• Task goal:
Find all lines with the word "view" in the material, then copy them.

• Collected material:

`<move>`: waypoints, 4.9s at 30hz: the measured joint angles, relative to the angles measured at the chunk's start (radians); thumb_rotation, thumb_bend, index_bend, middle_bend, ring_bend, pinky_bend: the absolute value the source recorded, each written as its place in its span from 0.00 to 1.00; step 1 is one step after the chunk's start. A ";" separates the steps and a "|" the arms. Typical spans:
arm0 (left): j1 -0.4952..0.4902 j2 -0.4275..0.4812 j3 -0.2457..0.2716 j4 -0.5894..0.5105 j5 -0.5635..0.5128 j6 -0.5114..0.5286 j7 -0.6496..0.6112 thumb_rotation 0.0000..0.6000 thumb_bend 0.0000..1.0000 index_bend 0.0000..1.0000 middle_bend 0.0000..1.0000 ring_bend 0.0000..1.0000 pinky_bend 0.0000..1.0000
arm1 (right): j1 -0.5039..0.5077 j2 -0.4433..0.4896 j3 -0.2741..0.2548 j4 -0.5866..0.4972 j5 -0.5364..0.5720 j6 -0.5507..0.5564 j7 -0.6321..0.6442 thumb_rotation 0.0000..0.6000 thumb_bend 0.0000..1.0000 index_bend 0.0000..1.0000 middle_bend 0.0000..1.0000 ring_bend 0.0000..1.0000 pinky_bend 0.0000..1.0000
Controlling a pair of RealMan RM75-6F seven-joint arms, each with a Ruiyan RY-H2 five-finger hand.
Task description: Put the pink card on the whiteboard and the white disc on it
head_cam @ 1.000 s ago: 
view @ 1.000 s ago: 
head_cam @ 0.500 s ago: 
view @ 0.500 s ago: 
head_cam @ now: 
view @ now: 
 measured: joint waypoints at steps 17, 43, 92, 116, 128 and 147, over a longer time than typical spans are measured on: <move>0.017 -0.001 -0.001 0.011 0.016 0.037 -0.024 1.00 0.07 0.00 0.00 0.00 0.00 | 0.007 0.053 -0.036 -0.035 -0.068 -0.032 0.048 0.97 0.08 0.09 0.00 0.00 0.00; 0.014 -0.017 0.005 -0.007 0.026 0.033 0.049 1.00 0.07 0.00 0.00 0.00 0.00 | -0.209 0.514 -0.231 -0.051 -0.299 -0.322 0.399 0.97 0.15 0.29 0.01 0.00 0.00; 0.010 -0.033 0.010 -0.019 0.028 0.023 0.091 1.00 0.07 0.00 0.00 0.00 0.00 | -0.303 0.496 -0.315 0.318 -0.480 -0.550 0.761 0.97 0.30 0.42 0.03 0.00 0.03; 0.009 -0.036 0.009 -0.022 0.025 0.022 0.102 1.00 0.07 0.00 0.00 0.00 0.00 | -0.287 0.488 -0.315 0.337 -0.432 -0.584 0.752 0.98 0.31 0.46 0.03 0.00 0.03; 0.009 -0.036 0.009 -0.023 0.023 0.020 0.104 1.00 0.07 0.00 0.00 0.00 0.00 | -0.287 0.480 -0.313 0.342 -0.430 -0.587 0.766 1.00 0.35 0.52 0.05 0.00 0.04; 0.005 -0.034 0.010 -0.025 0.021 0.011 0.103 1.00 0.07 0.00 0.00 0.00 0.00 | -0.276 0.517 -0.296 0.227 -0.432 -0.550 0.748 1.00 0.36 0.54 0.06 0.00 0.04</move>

• Reply:
view @ 1.000 s ago: 
view @ 0.500 s ago: 
view @ now: 

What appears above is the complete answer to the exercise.